Menschenrechtsverletzungen in Nicaragua

Menschenrechtsexperte Jan-Michael Simon legt Bericht vor

6. März 2023

Die Regierung von Nicaragua begeht politisch motivierte, flächendeckende Menschenrechtsverletzungen an ihren Bürgerinnen und Bürgern, die den Tatbestand von Verbrechen gegen die Menschlichkeit erfüllen. Zu diesem Ergebnis kommt die Group of Human Rights Experts on Nicaragua unter dem Vorsitz von Jan-Michael Simon, Senior Researcher am Max-Planck-Institut zur Erforschung von Kriminalität, Sicherheit und Recht.

Laut des Berichts sind die mutmaßlichen Verstöße – zu denen außergerichtliche Hinrichtungen, willkürliche Inhaftierung, Folter, willkürlicher Entzug der Staatsangehörigkeit sowie des Aufenthaltsrechtes im eigenen Land zählen – keine Einzelfälle. Sie sind vielmehr die Folge einer bewussten Aushöhlung demokratischer Institutionen sowie der Zerstörung des gesellschaftlichen und demokratischen Raums.

„Die Verstöße und Übergriffe erfolgen aus politischen Gründen und werden flächendeckend und systematisch begangen. Sie erfüllen den Tatbestand von Verbrechen gegen die Menschlichkeit, nämlich Mord, Inhaftierung, Folter, darunter auch sexuelle Gewalt, Deportation sowie politisch motivierte Verfolgung“, so der unabhängige Experte Jan-Michael Simon in einer Pressekonferenz des UN-Menschenrechtsrats in Genf. „Die Bevölkerung von Nicaragua lebt in ständiger Angst vor Aktionen ihrer eigenen Regierung, die sich gegen sie richten könnten.”

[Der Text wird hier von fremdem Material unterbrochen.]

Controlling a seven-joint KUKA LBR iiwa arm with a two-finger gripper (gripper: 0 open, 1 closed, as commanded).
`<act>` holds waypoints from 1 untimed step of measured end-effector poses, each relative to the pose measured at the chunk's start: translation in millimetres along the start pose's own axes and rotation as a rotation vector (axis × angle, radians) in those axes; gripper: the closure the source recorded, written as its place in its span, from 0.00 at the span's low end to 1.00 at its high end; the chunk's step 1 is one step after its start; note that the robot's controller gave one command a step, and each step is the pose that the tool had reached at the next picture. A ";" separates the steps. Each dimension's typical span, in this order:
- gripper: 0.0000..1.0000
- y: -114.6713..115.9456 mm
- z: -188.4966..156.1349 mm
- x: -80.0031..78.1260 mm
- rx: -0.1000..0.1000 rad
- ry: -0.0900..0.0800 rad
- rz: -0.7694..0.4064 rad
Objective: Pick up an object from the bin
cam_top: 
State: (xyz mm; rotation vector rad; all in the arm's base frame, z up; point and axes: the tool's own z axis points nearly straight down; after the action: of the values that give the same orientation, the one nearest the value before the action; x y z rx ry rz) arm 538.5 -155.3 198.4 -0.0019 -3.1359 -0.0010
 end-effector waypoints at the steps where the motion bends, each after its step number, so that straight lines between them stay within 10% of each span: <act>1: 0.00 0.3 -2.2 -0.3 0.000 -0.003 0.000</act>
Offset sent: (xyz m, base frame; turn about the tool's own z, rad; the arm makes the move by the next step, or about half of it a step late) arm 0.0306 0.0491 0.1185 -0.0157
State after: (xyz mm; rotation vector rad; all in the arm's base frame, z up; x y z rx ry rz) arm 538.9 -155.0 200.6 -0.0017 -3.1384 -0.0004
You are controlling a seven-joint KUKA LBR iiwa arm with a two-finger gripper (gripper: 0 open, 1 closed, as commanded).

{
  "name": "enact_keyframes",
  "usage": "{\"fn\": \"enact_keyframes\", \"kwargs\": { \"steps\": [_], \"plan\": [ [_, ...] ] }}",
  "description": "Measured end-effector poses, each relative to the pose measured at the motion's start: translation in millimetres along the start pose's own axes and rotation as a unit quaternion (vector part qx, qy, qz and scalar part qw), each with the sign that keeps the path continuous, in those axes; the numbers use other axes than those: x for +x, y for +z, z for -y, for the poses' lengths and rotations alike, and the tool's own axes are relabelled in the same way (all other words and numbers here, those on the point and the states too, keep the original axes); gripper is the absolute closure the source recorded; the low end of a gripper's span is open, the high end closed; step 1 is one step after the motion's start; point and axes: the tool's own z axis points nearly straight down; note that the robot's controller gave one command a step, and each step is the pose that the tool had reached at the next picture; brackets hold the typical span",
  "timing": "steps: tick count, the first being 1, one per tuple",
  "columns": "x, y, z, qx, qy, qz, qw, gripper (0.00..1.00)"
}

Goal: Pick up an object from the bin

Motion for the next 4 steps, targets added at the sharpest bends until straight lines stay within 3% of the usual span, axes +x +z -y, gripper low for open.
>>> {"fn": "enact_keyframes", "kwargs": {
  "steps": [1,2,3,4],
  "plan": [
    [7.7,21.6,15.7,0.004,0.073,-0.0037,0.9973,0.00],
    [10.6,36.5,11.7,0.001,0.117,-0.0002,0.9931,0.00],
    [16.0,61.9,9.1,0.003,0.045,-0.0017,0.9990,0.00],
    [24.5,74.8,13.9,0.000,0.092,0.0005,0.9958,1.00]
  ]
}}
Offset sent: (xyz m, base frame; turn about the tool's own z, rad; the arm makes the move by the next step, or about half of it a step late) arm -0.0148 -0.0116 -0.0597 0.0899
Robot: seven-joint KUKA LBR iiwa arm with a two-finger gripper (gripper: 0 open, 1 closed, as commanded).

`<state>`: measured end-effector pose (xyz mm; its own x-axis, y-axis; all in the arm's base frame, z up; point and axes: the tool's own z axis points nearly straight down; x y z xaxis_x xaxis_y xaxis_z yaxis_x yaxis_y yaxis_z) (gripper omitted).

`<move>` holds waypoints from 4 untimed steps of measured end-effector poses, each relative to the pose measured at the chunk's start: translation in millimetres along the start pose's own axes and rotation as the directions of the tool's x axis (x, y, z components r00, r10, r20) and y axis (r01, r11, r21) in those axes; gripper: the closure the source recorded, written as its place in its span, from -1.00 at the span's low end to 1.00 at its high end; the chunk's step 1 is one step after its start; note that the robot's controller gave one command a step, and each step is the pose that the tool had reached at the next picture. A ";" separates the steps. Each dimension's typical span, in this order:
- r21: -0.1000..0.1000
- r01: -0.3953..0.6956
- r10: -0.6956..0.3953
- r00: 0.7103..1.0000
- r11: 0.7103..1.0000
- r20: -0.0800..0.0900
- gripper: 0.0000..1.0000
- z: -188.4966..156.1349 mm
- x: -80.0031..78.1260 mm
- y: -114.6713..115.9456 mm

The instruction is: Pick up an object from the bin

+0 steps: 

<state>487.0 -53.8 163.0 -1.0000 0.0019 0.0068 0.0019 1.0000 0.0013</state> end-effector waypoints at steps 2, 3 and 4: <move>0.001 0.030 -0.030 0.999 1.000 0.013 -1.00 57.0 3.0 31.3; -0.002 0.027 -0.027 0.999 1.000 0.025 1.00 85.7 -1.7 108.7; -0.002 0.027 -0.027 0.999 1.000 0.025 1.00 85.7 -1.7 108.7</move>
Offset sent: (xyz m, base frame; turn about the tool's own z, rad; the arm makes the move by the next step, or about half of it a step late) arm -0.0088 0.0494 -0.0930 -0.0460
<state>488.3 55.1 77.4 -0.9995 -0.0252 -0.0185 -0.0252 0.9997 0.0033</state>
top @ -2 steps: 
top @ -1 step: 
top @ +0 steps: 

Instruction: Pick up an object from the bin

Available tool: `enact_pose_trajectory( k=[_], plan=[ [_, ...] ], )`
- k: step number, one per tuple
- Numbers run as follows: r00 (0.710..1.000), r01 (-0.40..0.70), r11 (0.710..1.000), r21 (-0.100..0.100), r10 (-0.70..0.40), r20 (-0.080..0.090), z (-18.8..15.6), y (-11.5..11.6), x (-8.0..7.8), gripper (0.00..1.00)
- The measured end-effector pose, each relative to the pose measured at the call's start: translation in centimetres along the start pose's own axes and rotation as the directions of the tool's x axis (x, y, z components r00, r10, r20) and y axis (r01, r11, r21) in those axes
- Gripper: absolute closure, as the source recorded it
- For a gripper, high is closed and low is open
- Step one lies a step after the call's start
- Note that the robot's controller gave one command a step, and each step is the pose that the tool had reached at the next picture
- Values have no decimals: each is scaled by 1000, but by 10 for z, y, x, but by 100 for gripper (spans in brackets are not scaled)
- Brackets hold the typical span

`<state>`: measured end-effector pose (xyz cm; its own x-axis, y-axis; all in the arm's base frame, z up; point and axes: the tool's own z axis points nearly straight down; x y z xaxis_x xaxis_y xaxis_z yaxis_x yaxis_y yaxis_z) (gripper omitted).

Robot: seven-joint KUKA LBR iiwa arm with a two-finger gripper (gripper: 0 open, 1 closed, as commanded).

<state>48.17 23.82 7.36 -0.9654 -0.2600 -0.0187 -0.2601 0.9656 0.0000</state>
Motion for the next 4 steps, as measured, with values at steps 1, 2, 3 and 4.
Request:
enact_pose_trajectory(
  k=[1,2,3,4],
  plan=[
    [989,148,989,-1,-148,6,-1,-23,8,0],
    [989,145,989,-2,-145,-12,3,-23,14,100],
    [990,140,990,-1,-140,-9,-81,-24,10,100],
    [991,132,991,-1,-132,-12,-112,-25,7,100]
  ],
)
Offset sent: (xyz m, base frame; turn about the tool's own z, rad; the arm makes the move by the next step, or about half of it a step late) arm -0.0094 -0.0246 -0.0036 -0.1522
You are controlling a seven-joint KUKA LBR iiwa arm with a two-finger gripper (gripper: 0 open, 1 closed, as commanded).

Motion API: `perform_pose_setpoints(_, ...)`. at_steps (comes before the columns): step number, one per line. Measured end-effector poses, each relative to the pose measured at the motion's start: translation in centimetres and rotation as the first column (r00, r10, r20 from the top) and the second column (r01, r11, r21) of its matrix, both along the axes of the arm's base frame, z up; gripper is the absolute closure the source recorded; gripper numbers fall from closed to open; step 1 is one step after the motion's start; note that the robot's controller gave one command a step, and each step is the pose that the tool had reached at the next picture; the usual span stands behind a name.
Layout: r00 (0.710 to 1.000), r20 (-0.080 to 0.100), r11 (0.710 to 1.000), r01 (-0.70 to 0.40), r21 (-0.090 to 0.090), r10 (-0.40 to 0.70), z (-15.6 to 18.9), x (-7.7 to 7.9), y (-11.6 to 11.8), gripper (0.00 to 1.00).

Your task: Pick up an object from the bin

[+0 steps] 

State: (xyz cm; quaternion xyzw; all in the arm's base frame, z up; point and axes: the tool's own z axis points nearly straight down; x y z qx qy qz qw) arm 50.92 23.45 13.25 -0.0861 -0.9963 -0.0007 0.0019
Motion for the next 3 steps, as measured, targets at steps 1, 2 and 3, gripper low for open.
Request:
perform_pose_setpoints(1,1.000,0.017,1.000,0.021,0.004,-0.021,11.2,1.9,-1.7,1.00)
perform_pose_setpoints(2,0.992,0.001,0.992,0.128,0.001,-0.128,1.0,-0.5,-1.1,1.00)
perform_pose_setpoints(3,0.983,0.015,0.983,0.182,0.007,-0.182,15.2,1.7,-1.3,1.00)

„Den oberen Regierungsinstanzen ist es gelungen, die Exekutive, die Legislative, die Judikative und die Wahlbehörden für sich zu instrumentalisieren und einen rechtlichen Rahmen aufzustellen, der grundlegende Freiheitsrechte unterdrückt und Andersdenkende verfolgt“, ergänzt Simon. „Diese Maßnahmen zielen darauf ab, die Opposition im Land auf unterschiedlichen Wegen vollkommen auszuschalten.”

Der Bericht zeigt einem bestimmten Muster folgende außergerichtliche Hinrichtungen durch Beamte der Nationalpolizei und Mitglieder regierungstreuer bewaffneter Gruppen auf, die im Rahmen von Protesten vom 18. April bis 23. September 2018 Hand in Hand und koordiniert durchgeführt wurden. Die Regierung verhinderte anschließend eine mögliche Aufklärung dieser und anderer Todesfälle.

    Zu den Enthüllungen des Berichts zählen außerdem Fälle körperlicher und psychologischer Folter, u.a. sexueller Gewalt bzw. geschlechtsspezifischer Gewalt, bei der Verhaftung, dem Verhör und der Inhaftierung von Oppositionellen.

    Der Bericht kommt zudem zu dem Schluss, dass die Regierung kritische Stimmen mittels willkürlicher Inhaftierung mundtot macht. Bei vielen Verhaftungen kam es zu übermäßiger Gewaltanwendung vonseiten regierungstreuer bewaffneter Gruppen. Viele Menschen wurden ohne Haftbefehl festgenommen und in Isolationshaft gehalten.

    Der Bericht appelliert an die internationale Gemeinschaft, gegenüber den betroffenen Institutionen und Personen Sanktionen zu verhängen.

    Informe del Grupo de Expertos en Derechos Humanos sobre Nicaragua”. Lesen Sie den vollständigen Bericht hier.


    Der deutsche Rechtswissenschaftler Jan-Michael Simon war im Mai 2022 vom Präsidenten des UN-Menschenrechtsrats zum Vorsitzenden der Gruppe der Menschenrechtsexperten für Nicaragua ernannt worden. Die Gruppe der Menschenrechtsexperten für Nicaragua ist ein unabhängiges Gremium, das vom UN-Menschenrechtsrat beauftragt wurde, gründliche und unabhängige Untersuchungen aller mutmaßlichen Menschenrechtsverletzungen und -missbräuche durchzuführen, die seit April 2018 in Nicaragua begangen wurden.
     

    Jan-Michael Simon ist Senior Researcher am Max-Planck-Institut zur Erforschung von Kriminalität, Sicherheit und Recht in Freiburg im Breisgau. Zu seinen Forschungsschwerpunkten zählen Menschenrechte, Übergangsjustiz, Strafrechtsreformen und Korruption. Seit mehr als 25 Jahren forscht und arbeitet er immer wieder in Lateinamerika.